To compare these findings with those from military personnel with histories of mild traumatic brain injury(mTBI).


FDDNP-PET brain scans were compared among 7 military personnel and 15 retired players with mTBI histories and cognitive and/or mood symptoms, 24 AD patients, and 28 cognitively-intact controls. Nonparametric ANCOVAs with Tukey-Kramer adjusted post-hoc comparisons were used to test for significant differences in regional FDDNP binding among subject groups.

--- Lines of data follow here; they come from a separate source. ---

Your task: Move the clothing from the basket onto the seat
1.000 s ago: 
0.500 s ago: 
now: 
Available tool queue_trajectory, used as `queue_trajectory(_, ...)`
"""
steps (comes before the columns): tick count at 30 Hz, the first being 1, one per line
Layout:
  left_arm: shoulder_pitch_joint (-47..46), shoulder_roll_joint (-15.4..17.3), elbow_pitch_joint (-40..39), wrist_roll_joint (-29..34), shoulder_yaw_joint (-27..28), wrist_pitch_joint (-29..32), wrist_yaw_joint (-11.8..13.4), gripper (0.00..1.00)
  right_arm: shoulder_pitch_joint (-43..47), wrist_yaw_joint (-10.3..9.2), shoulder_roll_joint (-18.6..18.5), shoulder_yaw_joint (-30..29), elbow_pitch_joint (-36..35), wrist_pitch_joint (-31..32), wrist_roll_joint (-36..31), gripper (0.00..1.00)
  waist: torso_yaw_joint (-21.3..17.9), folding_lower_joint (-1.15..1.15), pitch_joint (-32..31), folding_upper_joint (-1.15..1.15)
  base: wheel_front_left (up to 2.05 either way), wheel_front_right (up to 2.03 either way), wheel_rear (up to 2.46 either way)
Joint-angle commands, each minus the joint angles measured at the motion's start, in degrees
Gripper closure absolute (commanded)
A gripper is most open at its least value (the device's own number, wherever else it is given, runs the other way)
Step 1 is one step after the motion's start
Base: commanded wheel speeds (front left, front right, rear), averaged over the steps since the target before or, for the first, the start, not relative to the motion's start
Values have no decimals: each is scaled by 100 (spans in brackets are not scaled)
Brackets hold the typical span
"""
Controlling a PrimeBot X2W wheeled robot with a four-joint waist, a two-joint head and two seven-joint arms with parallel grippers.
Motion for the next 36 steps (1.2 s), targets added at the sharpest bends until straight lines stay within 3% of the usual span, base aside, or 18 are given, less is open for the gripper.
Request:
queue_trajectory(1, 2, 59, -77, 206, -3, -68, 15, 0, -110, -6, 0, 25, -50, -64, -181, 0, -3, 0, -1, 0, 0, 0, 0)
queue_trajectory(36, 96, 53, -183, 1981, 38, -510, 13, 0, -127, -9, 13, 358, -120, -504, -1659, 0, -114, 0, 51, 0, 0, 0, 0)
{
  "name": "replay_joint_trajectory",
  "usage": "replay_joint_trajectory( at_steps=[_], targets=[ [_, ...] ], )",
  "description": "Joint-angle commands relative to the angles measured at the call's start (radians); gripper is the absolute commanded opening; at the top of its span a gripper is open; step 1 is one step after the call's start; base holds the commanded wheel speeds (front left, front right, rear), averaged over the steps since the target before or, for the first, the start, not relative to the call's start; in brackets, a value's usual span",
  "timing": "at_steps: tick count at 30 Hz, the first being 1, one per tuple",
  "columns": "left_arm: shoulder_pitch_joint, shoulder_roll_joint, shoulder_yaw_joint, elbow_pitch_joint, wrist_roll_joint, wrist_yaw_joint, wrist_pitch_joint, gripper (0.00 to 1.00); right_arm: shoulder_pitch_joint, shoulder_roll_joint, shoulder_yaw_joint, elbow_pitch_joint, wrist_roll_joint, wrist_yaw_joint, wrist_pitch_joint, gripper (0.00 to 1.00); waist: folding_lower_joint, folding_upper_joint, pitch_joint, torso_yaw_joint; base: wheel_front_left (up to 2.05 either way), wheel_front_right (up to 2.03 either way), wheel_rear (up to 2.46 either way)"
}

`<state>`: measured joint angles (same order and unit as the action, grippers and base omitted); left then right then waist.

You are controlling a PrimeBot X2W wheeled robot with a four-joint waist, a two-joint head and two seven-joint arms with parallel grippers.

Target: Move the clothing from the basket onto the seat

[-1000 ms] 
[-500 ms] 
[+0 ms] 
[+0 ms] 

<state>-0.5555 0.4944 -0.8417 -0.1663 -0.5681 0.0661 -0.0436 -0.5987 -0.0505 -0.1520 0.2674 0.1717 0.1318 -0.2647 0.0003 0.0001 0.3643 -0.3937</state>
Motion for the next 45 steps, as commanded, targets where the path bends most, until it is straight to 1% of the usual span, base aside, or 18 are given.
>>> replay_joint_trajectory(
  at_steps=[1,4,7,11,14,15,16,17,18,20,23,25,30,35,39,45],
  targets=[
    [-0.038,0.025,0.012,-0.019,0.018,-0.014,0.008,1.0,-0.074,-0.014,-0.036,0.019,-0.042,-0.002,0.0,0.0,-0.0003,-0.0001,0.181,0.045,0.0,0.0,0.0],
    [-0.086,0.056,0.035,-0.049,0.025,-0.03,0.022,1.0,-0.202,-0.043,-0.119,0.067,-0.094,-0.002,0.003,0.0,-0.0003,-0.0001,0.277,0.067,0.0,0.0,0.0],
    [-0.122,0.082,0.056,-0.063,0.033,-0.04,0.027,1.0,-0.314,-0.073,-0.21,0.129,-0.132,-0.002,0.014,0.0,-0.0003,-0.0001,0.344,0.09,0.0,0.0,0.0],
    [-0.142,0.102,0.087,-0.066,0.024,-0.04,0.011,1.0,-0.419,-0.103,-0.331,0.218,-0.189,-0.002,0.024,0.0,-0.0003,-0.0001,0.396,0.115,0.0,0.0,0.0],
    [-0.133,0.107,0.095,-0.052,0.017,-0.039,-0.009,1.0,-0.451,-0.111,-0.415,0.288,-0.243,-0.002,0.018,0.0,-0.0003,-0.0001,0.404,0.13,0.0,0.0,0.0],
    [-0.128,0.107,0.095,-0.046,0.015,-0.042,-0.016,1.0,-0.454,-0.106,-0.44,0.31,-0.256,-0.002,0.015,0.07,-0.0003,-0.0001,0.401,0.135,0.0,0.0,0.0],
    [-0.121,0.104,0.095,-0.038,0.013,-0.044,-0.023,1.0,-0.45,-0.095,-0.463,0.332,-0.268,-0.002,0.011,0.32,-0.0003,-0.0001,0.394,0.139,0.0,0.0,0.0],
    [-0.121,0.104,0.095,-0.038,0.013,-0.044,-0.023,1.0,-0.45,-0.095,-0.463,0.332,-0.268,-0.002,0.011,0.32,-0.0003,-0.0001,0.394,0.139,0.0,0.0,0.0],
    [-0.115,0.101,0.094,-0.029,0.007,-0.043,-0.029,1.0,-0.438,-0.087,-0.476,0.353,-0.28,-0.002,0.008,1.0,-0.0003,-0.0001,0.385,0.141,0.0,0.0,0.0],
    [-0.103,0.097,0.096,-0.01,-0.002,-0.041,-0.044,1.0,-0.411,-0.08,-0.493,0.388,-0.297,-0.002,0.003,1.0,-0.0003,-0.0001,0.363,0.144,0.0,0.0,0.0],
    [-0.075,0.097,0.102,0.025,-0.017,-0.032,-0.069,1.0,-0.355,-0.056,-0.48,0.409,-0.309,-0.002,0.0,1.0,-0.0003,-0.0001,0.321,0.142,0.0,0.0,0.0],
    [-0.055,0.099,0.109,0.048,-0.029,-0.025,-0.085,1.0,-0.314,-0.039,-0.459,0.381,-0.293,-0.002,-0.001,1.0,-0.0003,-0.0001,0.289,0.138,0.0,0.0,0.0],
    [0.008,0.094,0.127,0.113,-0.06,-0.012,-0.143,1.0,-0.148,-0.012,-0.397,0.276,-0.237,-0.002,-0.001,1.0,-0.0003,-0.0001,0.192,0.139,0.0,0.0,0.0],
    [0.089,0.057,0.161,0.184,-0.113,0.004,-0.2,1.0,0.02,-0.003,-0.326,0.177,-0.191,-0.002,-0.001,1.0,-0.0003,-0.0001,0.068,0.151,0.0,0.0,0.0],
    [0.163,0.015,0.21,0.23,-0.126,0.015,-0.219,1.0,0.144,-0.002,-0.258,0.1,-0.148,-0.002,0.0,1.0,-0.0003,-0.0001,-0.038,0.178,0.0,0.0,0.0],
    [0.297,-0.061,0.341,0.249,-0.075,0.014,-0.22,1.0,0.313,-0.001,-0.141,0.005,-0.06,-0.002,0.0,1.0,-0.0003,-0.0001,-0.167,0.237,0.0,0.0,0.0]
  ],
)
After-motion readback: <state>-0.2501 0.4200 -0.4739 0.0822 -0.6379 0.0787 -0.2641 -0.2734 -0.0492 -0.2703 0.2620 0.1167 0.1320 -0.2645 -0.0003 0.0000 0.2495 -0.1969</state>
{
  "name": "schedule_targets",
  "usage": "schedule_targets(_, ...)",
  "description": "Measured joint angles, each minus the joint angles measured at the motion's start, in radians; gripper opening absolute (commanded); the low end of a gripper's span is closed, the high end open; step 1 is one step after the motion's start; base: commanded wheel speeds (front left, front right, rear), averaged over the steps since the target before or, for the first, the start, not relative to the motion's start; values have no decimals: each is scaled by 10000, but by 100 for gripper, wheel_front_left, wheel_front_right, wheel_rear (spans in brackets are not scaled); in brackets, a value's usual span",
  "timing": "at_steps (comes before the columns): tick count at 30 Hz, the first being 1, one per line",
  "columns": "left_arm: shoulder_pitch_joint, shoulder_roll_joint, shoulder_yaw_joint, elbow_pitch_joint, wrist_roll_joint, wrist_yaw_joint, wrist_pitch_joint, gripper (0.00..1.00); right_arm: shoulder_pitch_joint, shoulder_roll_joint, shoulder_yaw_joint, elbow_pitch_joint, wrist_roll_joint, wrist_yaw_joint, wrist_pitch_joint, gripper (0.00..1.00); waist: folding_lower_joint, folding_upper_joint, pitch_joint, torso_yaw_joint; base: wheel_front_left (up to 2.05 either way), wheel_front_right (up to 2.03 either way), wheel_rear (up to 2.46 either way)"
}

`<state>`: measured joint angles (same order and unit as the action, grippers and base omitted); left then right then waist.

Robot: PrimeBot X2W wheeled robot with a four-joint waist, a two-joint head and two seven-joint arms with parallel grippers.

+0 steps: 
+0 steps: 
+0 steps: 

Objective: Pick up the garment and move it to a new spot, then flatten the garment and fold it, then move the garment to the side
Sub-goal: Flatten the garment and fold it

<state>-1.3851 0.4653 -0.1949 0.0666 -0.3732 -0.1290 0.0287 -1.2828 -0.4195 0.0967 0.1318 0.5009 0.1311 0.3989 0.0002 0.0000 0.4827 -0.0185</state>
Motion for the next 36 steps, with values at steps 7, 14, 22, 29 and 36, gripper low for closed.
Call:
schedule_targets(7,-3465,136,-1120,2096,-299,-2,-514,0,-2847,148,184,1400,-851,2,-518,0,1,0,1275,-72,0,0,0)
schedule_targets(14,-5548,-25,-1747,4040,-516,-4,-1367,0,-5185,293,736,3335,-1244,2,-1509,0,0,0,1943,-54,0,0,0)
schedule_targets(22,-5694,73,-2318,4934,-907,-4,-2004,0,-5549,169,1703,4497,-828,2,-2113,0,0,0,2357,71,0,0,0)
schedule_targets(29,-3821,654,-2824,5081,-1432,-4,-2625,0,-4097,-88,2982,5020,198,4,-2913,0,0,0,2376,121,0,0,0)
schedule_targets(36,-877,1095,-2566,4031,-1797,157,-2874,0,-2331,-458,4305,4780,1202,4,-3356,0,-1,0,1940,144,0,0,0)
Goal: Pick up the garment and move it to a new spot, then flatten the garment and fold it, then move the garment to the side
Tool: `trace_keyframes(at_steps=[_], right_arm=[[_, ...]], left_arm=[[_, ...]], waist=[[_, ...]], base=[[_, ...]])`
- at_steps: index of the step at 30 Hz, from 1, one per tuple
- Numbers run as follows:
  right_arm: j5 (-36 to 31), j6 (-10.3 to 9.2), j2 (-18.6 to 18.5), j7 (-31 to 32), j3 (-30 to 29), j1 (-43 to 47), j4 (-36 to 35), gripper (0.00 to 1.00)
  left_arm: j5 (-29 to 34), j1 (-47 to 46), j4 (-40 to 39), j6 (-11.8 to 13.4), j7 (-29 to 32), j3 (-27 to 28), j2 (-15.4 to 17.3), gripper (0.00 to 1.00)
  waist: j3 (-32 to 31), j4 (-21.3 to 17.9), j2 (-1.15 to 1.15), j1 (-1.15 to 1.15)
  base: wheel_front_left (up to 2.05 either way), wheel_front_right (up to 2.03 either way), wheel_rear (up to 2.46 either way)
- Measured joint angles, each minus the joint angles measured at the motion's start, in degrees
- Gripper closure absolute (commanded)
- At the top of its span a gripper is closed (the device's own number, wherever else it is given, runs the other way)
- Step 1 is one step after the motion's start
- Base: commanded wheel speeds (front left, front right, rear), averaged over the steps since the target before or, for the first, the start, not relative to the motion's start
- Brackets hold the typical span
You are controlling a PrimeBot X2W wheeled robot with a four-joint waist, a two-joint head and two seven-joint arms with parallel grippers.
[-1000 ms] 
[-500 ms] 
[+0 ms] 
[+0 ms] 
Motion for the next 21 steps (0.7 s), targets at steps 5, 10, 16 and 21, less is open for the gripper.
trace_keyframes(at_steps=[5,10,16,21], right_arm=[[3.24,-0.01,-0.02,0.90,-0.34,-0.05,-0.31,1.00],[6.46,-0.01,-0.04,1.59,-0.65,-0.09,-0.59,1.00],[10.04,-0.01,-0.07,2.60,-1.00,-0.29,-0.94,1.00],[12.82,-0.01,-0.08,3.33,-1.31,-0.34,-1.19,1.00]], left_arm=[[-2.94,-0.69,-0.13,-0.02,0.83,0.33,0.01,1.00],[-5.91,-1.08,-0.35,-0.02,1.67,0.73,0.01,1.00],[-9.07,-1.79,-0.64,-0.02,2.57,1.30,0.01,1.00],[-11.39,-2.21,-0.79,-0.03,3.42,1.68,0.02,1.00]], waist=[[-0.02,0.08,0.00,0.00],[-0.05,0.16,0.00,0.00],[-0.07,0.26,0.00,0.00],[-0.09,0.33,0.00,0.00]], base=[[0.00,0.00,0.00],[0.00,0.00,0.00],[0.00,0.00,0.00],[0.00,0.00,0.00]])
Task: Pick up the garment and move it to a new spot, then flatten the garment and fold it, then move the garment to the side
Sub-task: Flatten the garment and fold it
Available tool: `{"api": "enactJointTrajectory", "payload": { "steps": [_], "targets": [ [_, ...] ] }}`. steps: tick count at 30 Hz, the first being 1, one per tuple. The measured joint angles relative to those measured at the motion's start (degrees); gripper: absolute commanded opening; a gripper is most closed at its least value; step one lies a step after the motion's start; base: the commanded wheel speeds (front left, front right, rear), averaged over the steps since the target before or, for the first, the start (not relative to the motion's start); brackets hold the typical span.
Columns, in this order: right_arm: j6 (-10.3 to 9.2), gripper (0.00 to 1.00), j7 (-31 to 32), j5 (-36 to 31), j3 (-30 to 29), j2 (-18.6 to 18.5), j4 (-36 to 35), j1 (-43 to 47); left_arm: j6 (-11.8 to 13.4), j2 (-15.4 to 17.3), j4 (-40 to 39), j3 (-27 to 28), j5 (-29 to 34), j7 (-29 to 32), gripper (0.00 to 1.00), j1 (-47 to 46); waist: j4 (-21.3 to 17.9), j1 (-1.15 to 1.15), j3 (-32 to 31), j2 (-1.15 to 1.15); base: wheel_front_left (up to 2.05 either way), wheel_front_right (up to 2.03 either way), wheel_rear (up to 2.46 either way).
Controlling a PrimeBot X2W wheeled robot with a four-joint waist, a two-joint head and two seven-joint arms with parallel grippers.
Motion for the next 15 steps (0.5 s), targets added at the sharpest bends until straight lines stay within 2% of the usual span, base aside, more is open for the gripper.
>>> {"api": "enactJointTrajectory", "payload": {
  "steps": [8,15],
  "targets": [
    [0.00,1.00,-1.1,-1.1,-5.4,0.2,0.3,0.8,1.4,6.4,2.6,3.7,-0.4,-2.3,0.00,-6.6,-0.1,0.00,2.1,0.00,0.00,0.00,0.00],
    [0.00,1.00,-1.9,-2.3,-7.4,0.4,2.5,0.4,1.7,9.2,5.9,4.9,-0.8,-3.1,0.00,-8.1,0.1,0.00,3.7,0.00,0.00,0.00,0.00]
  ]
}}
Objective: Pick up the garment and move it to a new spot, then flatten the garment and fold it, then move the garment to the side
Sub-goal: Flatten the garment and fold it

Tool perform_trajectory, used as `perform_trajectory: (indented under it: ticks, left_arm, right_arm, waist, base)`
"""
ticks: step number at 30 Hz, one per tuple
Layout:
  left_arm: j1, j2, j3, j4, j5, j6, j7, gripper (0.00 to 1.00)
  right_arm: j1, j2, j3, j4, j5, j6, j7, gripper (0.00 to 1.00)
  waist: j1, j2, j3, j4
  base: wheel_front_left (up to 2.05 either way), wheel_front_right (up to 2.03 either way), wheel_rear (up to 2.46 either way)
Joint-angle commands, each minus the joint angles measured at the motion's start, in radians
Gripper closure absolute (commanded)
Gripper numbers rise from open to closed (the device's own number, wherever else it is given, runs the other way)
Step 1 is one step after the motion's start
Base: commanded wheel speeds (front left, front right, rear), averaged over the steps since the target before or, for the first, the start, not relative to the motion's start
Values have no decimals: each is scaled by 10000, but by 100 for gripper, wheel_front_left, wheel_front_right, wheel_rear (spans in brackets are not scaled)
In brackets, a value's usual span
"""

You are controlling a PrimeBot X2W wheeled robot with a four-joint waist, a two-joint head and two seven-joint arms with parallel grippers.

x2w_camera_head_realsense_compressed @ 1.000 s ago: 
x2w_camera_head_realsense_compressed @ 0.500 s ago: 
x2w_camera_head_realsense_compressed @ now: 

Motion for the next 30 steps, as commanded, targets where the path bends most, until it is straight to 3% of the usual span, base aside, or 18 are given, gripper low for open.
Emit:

FDDNP brain binding was higher in military personnel compared to controls in the amygdala, midbrain, thalamus, pons, frontal and anterior and posterior cingulate regions (p < 0.01-0.0001). Binding patterns in the military personnel were similar to those of the players except for the amygdala and striatum (binding higher in players; p = 0.02-0.003). Compared with the AD group, the military personnel showed higher binding in the midbrain (p = 0.0008) and pons (p = 0.002) and lower binding in the medial temporal, lateral temporal, and parietal regions (all p = 0.02).


This first study of in vivo tau and amyloid brain signals in military personnel with histories of mTBI shows binding patterns similar to those of retired football players and distinct from the binding patterns in AD and normal aging, suggesting the potential value of FDDNP-PET for early detection and treatment monitoring in varied at-risk populations.